• WHAT YOU ARE ASKED TO DO:
Within the listing below, how many lines contain "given"? Only the number is wanted.

[DATASET EXTRACT Boundary: Start]

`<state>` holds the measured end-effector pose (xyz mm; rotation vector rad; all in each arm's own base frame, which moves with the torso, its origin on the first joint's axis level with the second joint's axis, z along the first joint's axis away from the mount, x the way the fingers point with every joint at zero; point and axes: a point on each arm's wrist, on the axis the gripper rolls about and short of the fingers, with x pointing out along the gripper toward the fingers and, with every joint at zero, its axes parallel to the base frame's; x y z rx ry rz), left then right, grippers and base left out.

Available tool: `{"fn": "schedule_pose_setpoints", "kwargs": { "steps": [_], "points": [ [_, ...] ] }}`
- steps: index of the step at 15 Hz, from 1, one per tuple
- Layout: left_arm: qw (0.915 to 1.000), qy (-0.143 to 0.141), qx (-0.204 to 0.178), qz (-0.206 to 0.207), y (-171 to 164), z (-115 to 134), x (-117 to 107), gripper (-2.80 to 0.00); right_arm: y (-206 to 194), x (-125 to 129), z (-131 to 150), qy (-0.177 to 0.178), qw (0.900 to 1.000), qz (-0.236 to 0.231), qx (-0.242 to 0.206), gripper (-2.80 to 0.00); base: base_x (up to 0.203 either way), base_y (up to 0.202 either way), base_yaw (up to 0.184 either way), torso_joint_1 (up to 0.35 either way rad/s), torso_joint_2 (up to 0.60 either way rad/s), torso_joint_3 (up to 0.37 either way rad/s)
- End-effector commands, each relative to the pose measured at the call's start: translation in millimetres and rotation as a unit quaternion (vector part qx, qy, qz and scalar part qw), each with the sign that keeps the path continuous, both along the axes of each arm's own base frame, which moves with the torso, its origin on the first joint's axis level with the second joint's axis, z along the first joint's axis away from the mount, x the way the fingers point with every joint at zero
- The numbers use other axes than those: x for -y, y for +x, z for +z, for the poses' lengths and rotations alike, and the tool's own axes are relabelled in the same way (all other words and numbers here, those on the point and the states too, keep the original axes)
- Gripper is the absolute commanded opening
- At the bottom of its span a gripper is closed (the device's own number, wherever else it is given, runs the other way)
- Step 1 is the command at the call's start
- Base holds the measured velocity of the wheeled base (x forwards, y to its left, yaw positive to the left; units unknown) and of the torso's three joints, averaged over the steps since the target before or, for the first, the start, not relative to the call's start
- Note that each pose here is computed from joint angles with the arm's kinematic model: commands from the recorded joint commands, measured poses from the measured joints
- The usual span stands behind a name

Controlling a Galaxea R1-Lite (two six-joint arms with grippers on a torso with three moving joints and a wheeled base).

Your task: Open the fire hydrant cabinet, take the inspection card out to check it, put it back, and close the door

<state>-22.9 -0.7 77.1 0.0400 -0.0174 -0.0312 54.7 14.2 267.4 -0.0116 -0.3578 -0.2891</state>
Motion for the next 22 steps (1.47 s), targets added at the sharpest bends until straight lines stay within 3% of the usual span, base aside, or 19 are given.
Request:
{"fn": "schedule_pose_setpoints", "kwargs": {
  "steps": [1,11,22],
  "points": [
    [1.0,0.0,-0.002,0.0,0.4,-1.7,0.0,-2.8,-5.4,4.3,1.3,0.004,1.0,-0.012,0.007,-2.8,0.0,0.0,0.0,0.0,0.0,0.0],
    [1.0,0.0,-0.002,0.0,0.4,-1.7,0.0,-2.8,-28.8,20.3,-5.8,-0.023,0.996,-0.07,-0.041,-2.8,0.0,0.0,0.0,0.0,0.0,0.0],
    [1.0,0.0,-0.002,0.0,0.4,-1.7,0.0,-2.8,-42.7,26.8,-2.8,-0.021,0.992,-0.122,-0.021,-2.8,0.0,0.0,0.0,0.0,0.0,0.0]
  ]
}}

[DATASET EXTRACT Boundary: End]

• RESPONSE TO THE TASK:
2